(Records from a dataset)

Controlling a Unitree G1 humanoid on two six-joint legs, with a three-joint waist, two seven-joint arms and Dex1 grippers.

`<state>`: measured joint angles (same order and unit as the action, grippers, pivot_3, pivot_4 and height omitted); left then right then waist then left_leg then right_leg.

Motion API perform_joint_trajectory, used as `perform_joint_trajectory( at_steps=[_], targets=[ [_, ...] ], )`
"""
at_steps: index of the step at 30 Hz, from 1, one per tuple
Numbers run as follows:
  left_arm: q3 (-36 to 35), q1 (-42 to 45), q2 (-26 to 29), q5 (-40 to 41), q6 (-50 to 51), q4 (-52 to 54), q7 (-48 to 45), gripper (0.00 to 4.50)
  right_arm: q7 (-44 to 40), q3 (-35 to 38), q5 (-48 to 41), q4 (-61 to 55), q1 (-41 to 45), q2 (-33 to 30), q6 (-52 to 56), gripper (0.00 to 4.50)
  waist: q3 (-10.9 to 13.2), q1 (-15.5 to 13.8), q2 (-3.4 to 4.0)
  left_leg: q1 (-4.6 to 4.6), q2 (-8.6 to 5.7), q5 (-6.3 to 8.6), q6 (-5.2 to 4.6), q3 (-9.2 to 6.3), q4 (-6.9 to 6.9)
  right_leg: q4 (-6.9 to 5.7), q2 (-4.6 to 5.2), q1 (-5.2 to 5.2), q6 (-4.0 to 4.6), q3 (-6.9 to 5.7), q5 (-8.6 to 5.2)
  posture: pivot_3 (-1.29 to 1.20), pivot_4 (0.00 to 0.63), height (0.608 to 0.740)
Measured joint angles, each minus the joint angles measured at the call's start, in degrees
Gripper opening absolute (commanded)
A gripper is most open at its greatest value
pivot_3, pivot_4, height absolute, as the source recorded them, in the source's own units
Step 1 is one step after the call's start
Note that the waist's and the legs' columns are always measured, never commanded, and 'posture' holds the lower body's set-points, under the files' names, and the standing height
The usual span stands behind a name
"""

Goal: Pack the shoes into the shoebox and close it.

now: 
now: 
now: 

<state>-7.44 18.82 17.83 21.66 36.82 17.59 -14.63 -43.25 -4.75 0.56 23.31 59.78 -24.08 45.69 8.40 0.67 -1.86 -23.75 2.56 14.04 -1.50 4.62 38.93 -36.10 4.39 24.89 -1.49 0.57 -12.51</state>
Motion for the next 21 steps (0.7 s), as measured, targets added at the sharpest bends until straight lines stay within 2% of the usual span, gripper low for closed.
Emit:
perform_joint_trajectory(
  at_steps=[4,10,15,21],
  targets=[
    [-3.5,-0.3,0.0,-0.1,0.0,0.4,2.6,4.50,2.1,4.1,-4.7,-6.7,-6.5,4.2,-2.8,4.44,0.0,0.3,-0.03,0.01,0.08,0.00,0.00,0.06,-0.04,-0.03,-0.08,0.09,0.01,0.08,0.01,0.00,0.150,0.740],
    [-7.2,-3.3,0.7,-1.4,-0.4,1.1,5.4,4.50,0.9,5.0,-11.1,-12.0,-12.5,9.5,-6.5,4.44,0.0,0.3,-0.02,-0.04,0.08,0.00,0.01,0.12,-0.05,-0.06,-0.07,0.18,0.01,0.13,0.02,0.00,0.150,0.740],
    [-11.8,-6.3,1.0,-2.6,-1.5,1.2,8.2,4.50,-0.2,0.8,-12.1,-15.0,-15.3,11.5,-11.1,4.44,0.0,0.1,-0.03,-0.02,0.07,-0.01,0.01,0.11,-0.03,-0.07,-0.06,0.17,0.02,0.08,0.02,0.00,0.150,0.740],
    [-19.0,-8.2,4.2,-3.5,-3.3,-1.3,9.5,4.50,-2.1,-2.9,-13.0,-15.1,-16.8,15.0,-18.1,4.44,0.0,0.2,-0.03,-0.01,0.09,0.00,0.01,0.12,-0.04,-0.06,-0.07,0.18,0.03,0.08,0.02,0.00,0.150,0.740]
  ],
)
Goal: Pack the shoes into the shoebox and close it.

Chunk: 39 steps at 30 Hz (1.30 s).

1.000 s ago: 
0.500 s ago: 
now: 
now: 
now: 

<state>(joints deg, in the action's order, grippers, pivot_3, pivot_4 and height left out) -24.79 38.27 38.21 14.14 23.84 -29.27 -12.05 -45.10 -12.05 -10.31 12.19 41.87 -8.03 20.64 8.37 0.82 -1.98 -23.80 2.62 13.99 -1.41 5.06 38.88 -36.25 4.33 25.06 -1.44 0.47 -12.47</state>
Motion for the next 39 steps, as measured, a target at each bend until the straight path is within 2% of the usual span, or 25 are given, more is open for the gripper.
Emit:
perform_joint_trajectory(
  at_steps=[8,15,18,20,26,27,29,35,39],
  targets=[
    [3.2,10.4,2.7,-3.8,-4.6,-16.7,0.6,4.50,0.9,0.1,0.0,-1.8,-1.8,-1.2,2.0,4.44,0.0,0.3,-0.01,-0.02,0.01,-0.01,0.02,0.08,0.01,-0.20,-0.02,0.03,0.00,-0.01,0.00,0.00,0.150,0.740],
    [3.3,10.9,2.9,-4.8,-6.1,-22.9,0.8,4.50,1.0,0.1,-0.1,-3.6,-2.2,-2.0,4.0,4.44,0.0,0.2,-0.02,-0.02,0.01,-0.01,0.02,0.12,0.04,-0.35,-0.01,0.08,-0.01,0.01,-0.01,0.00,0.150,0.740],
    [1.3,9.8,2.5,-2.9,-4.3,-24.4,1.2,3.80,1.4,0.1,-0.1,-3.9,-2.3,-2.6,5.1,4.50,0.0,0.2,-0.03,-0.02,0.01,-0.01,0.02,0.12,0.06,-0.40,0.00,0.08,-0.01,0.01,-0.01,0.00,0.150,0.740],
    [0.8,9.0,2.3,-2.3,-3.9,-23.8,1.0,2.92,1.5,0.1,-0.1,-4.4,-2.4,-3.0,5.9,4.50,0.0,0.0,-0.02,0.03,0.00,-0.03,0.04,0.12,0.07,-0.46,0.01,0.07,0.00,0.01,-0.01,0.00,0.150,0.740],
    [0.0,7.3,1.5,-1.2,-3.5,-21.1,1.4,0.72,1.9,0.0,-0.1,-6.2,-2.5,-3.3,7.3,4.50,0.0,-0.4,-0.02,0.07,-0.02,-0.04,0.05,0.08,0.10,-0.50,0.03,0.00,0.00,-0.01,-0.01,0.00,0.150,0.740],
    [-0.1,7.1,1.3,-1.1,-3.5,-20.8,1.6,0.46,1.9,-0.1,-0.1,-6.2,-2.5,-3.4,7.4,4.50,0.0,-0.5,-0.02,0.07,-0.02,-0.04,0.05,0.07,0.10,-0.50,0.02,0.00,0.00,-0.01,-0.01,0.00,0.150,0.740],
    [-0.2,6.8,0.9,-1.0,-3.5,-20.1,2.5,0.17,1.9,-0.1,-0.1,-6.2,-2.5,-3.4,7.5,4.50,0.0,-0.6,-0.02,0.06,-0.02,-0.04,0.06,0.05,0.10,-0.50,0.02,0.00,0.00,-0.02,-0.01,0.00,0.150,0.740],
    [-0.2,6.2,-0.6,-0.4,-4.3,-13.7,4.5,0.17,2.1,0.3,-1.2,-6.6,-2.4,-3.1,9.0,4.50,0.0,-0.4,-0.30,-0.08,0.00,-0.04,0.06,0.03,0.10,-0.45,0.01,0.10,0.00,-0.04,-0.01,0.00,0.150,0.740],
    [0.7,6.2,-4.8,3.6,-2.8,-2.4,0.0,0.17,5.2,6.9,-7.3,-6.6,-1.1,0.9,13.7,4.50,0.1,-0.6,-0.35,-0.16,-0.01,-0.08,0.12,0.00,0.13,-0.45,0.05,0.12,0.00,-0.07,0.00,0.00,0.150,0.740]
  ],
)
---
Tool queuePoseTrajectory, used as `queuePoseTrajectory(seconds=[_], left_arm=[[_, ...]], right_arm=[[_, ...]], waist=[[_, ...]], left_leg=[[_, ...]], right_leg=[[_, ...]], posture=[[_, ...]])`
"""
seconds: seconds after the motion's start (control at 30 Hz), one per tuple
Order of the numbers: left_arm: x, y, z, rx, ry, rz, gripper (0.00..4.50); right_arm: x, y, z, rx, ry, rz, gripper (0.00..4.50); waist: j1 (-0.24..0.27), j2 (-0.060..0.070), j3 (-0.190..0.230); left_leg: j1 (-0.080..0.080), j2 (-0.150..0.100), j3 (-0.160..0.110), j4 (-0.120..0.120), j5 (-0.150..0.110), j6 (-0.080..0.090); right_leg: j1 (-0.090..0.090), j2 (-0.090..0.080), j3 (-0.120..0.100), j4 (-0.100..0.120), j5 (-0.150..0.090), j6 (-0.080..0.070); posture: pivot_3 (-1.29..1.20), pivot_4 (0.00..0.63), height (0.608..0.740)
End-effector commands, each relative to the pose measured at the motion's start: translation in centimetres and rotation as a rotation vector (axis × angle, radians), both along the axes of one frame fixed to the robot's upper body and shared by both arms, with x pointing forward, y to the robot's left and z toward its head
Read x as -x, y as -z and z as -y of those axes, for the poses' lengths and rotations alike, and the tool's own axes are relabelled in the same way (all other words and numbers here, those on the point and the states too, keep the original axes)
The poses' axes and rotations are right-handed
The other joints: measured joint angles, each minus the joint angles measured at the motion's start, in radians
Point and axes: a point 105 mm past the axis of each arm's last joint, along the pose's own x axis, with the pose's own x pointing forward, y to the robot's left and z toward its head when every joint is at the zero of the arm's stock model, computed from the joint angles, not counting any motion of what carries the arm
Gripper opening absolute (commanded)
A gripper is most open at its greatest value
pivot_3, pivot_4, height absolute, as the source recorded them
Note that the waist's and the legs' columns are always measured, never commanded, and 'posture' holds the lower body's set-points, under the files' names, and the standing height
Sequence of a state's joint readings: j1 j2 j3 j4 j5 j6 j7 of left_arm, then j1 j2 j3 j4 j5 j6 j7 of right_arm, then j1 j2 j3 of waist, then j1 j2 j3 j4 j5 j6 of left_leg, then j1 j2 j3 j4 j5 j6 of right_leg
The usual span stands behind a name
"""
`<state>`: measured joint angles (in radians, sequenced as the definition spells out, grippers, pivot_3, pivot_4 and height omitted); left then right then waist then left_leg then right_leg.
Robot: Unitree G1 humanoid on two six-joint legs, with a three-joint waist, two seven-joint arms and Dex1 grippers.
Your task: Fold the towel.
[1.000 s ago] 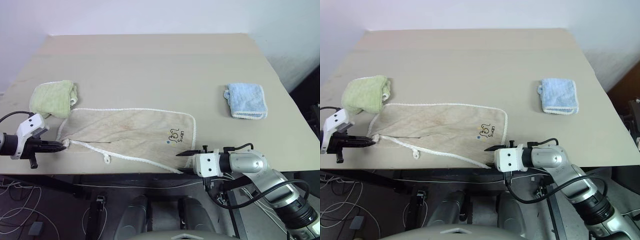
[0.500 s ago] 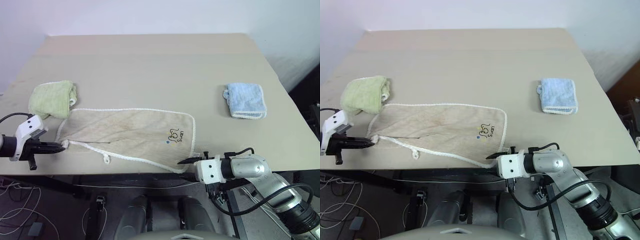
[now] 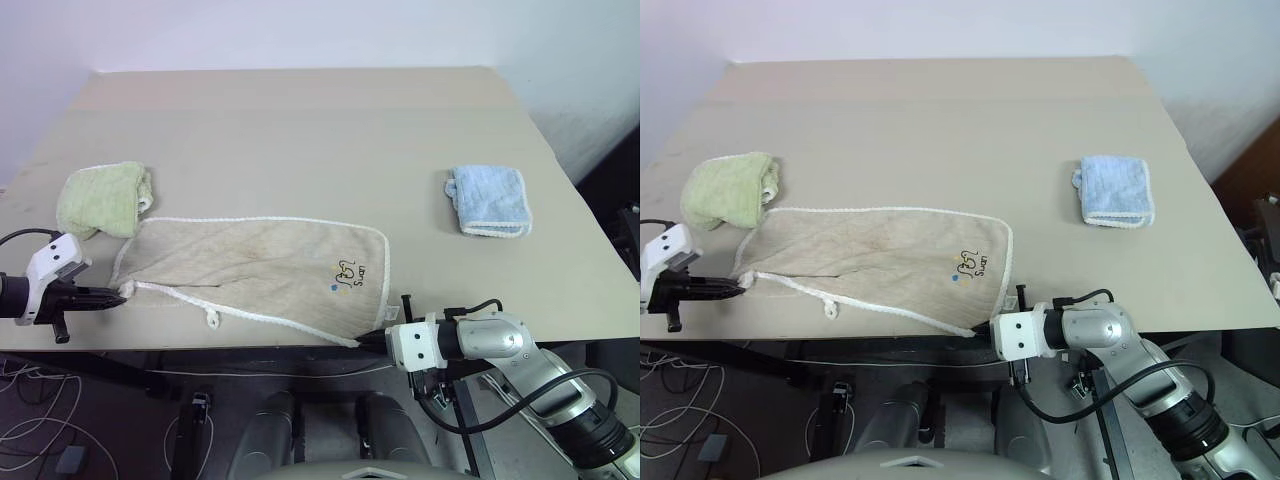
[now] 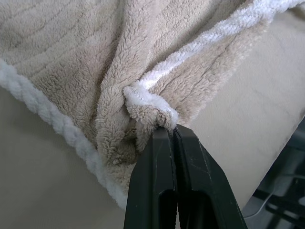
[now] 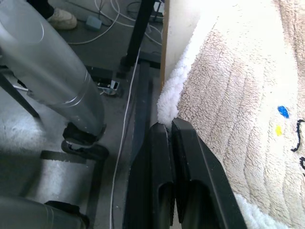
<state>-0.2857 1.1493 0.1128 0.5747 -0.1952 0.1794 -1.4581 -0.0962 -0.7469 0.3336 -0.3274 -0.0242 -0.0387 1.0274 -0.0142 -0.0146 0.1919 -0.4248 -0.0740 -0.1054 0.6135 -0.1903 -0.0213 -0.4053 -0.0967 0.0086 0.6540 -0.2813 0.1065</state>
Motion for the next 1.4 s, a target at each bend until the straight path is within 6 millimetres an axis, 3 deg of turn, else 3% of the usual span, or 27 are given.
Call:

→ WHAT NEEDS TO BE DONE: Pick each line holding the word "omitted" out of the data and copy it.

→ ANSWER SECTION:
`<state>`: measured joint angles (same order and unit as the action, grippers, pivot_3, pivot_4 and height omitted); left then right then waist then left_leg then right_leg.
`<state>`: measured joint angles (in radians, sequenced as the definition spells out, grippers, pivot_3, pivot_4 and height omitted); left then right then waist then left_leg then right_leg.

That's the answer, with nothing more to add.